§ **What is being asked**
Below this line is the material. Write out only its lines from the one containing "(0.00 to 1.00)" through the one containing "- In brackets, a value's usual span", both kept, exactly.

§ **Dataset excerpts**
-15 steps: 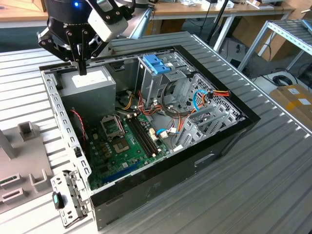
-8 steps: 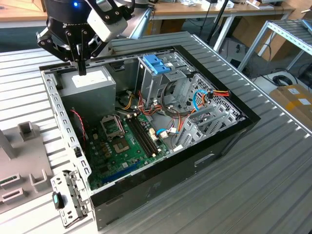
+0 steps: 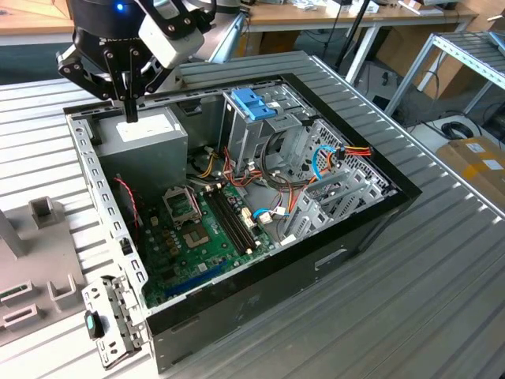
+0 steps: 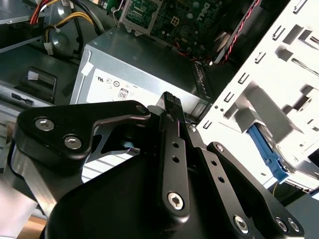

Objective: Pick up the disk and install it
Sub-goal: 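Reach for the disk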

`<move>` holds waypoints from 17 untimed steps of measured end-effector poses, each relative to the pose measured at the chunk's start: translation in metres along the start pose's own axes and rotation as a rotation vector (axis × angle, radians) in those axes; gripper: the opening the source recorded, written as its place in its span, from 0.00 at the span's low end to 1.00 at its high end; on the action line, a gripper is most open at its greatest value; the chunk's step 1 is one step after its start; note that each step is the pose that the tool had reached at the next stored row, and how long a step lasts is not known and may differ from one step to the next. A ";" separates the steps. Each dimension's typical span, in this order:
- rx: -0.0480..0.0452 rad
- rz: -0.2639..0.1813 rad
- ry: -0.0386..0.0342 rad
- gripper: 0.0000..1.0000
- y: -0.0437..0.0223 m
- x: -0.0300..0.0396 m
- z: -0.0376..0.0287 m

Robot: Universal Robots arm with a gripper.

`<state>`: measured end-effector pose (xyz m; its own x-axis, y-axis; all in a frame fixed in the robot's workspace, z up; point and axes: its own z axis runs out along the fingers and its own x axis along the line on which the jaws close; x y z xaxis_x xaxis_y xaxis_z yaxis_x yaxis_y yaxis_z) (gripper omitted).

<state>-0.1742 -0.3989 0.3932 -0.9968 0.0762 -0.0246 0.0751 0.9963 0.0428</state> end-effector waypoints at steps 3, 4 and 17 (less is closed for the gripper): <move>0.0002 0.000 0.0000 0.10 0.0000 0.0007 0.0000; 0.0002 0.000 -0.0001 0.10 -0.0001 0.0010 0.0000; 0.0002 0.000 -0.0001 0.10 -0.0003 0.0044 -0.0001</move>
<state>-0.1786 -0.3989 0.3932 -0.9968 0.0762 -0.0246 0.0751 0.9963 0.0426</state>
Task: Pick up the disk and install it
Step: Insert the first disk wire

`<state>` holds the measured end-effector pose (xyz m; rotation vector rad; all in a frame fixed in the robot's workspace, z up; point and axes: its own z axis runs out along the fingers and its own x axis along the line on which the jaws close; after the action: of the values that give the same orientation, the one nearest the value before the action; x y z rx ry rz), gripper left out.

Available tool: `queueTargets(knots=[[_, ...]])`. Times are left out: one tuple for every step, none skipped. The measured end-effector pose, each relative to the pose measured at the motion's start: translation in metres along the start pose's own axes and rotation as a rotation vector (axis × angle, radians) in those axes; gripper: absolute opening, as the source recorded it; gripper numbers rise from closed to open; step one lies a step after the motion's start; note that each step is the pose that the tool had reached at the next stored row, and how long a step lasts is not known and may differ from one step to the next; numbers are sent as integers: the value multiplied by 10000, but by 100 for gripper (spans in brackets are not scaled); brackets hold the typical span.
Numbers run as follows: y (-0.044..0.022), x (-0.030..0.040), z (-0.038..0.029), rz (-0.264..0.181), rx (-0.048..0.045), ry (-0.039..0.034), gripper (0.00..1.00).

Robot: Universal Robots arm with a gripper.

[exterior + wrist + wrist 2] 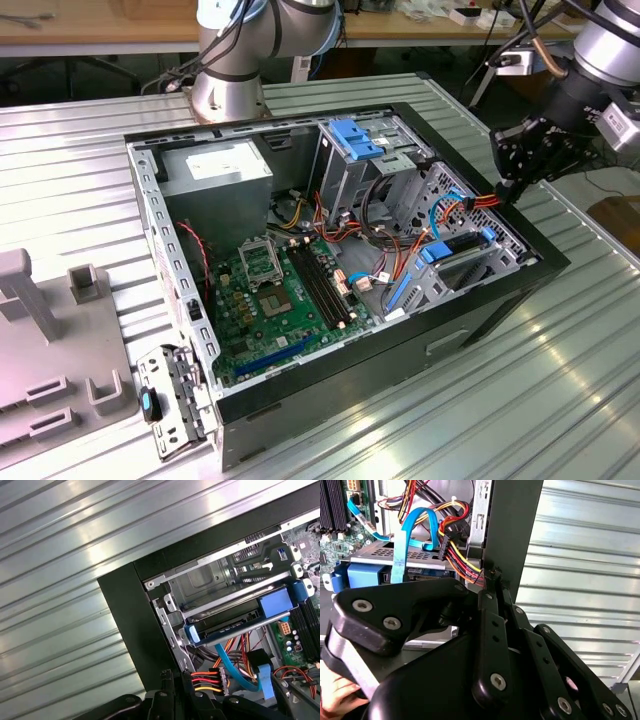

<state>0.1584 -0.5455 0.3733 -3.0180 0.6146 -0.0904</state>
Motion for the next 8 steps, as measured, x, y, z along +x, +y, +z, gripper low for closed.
queueTargets(knots=[[0,-1,0,9,0,1,17],[1,-2,0,17,0,1,17],[1,-2,0,27,-1,2,17],[1,-3,0,33,-1,3,17],[2,-4,0,39,-2,3,17],[3,-5,0,44,-2,4,17],[4,-6,-1,49,-2,4,17],[4,-7,-1,52,-2,4,17]])
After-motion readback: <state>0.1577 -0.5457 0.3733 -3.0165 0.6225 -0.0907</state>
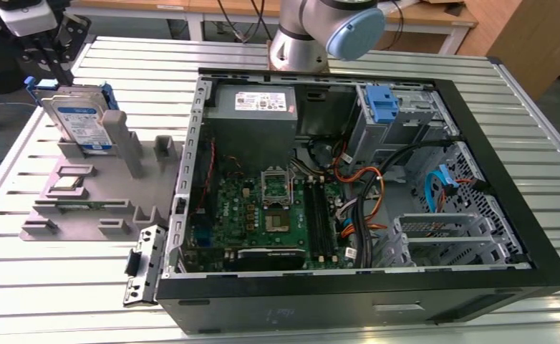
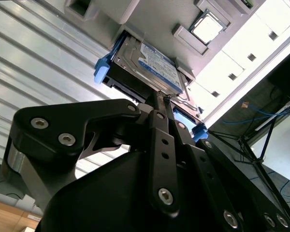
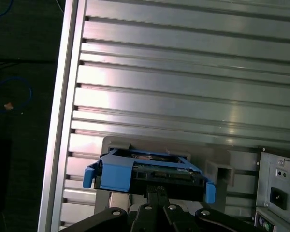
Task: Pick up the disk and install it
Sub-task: 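Pick up the disk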
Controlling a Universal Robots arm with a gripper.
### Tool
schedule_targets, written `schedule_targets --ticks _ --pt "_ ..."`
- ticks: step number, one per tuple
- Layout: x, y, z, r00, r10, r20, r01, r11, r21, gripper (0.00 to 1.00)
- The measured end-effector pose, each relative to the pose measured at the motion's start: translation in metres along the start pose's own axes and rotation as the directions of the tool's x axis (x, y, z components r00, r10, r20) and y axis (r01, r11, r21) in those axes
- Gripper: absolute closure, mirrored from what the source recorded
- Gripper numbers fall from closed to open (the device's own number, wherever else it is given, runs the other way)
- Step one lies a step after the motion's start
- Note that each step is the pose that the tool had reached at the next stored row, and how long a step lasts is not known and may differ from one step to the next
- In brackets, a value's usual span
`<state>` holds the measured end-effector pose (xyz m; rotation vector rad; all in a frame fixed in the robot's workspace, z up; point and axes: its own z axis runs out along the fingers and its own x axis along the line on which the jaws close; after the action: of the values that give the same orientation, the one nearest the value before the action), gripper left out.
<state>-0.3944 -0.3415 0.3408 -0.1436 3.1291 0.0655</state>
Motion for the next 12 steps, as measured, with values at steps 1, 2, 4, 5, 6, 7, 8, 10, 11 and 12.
schedule_targets --ticks 1,2,4,5,6,7,8,10,11,12 --pt "0.0000 0.0000 0.0000 1.0000 -0.007 -0.0002 0.007 1.0000 -0.0001 0.90" --pt "0.0000 0.0000 0.0000 0.9999 -0.012 -0.0004 0.012 0.9999 -0.0001 0.90" --pt "0.0000 0.0000 0.0000 0.9999 -0.013 -0.0006 0.013 0.9999 -0.0001 0.90" --pt "0.0000 0.0000 0.0000 0.9999 -0.013 -0.0006 0.013 0.9999 -0.0001 0.90" --pt "0.0000 0.0000 0.0000 0.9999 -0.013 -0.0006 0.013 0.9999 -0.0001 0.90" --pt "0.0000 0.0000 0.0000 0.9999 -0.013 -0.0005 0.013 0.9999 -0.0002 0.90" --pt "0.0000 0.0000 0.0000 0.9999 -0.014 -0.0006 0.014 0.9999 -0.0001 0.90" --pt "0.0000 0.0000 0.0000 0.9997 -0.023 -0.0010 0.023 0.9997 -0.0002 0.90" --pt "0.0000 0.0000 0.0000 0.9996 -0.030 -0.0012 0.030 0.9996 -0.0003 0.90" --pt "0.0000 0.0000 0.0000 0.9993 -0.036 -0.0015 0.036 0.9993 -0.0004 0.90"
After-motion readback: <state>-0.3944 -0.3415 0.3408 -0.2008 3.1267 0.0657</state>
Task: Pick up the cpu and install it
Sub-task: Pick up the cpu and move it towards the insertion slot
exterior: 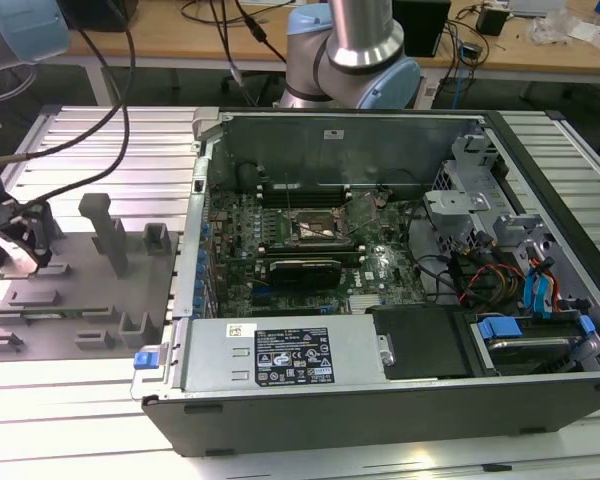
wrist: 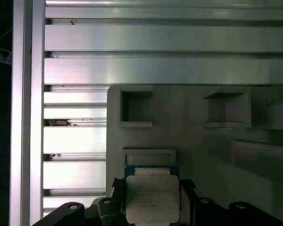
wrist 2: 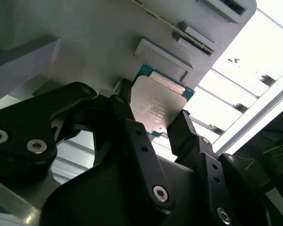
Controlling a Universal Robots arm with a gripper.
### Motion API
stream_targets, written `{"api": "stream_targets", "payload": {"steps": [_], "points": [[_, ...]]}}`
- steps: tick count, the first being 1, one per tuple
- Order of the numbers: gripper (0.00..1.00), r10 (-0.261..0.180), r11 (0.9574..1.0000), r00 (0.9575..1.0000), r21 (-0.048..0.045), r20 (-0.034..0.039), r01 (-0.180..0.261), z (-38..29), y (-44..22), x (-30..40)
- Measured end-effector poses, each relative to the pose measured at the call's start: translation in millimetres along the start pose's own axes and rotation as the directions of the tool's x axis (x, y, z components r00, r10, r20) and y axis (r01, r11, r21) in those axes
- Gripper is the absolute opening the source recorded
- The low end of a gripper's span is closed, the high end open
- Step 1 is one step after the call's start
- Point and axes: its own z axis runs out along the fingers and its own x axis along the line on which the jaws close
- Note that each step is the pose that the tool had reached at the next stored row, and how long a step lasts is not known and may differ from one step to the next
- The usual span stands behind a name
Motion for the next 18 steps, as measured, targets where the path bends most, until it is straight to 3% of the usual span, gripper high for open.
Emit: {"api": "stream_targets", "payload": {"steps": [8, 10, 17, 18], "points": [[0.55, 0.0, 1.0, 1.0, 0.0, 0.0, 0.0, -20.2, 1.3, -0.5], [0.55, 0.0, 1.0, 1.0, 0.0, 0.0, 0.0, -31.5, 2.3, -0.9], [0.55, 0.0, 1.0, 1.0, 0.0, 0.0002, 0.0, -58.2, 4.0, -1.6], [0.55, 0.0, 1.0, 1.0, 0.0, 0.0008, 0.0, -66.6, 4.7, -1.7]]}}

§ **Exercise result**
- Layout: x, y, z, r00, r10, r20, r01, r11, r21, gripper (0.00 to 1.00)
- The measured end-effector pose, each relative to the pose measured at the motion's start: translation in metres along the start pose's own axes and rotation as the directions of the tool's x axis (x, y, z components r00, r10, r20) and y axis (r01, r11, r21) in those axes
- Gripper: absolute closure, mirrored from what the source recorded
- Gripper numbers fall from closed to open (the device's own number, wherever else it is given, runs the other way)
- Step one lies a step after the motion's start
- Note that each step is the pose that the tool had reached at the next stored row, and how long a step lasts is not known and may differ from one step to the next
- In brackets, a value's usual span

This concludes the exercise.